United States v. Frezzo Bros.

642 F.2d 59, 15 ERC 1733
CourtCourt of Appeals for the Third Circuit
DecidedMarch 4, 1981
DocketNo. 80-2141
StatusPublished
Cited by1 cases

This text of 642 F.2d 59 (United States v. Frezzo Bros.) is published on Counsel Stack Legal Research, covering Court of Appeals for the Third Circuit primary law. Counsel Stack provides free access to over 12 million legal documents including statutes, case law, regulations, and constitutions.

Bluebook
United States v. Frezzo Bros., 642 F.2d 59, 15 ERC 1733 (3d Cir. 1981).

Opinion

OPINION OF THE COURT

VAN DUSEN, Senior Circuit Judge.

Guido and James Frezzo and the corporation Frezzo Brothers, Inc., petitioned under 28 U.S.C. § 2255 (1976)1 for relief from their convictions for discharging pollutants [60]*60into navigable waters without a permit. The district court denied the petitions. United States v. Frezzo Bros., Inc., 491 F.Supp. 1339 (E.D.Pa.1980).2 We have jurisdiction under 28 U.S.C. § 1291 (1976) to decide the appeal from this final order. We reverse the denial of the petitions and remand for further proceedings.

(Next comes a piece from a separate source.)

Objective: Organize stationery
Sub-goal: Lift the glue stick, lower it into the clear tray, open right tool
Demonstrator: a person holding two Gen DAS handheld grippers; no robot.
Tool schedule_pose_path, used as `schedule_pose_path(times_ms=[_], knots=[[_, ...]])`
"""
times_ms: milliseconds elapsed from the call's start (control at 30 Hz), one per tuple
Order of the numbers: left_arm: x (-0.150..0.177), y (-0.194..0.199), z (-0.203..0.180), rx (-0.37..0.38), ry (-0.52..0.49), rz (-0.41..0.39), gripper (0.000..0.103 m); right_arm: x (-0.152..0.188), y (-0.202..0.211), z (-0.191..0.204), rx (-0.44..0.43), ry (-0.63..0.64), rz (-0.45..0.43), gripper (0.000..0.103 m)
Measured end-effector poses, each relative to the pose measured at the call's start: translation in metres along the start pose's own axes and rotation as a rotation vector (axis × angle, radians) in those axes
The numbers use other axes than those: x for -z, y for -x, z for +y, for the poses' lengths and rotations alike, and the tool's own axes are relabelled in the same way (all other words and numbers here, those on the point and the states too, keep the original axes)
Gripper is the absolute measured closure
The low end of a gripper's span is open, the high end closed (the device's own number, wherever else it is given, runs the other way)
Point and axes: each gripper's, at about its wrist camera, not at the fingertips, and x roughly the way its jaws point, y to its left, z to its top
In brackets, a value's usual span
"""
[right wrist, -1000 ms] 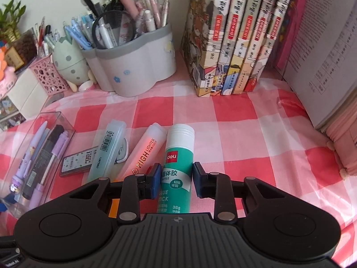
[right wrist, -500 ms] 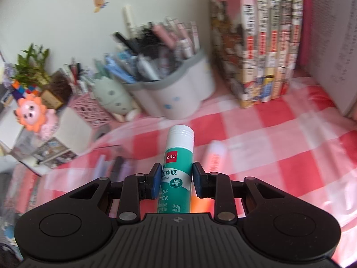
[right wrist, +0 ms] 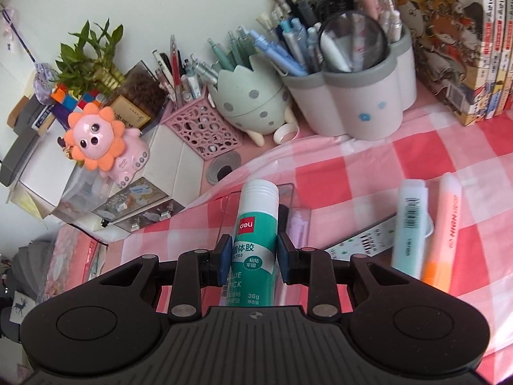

This court’s prior opinion in United States v. Frezzo Bros., Inc., 602 F.2d 1123, 1124-25 (3d Cir. 1979), cert. denied, 444 U.S. 1074, 100 S.Ct. 1020, 62 L.Ed.2d 756 (1980), which affirmed the convictions, sets out in detail the facts which led to the original trial. Petitioners grew mushrooms and prepared compost for growing mushrooms. Petitioners stated that after compost is prepared, it is pasteurized to remove ammonia, and then mushrooms are grown in the pasteurized compost. Joint Memorandum of Law in Support of Motions for Collateral Relief, A-23, A-39. On certain dates in 1977-1978, their holding tank containing runoff from the compost overflowed due to heavy rains. The overflow discharged manure and other pollutants through a runoff system into a creek which joins the Delaware River. A jury convicted each of the petitioners on all six counts of discharging pollution “from mushroom compost manufacturing operations”3 without a permit in violation of 33 U.S.C. §§ 1311(a) and 1319(c) (1976).4

The petitions now on appeal claimed that the discharges from the holding tank did not require a permit due to the exclusion in 40 C.F.R. §§ 125.4(i) and 125.53(a) (1978) (repealed).5 These regulations exempted certain agricultural pollution from the statutory permit requirement.6 The Government moved for summary judgment.7 The district court did not explicitly grant the motion for summary judgment, but it denied the petitions without considering any evidence.8 It did not decide whether the pollution was agricultural. It held that petitioners were required to obtain a permit, even if the pollution was agricultural.9

We decide on this appeal only whether the convictions for the discharges from the [61]*61holding tank, assuming this pollution was from agricultural activities and not from agricultural point sources (see text of regulations on page 61), were consistent with the literal words of the regulations. We conclude that, in light of such assumption, the convictions were not consistent with the regulations. Since we remand for the district court to determine whether the pollution was agricultural, see below, we do not decide the underlying Sixth Amendment claim on this appeal. See note 6 supra.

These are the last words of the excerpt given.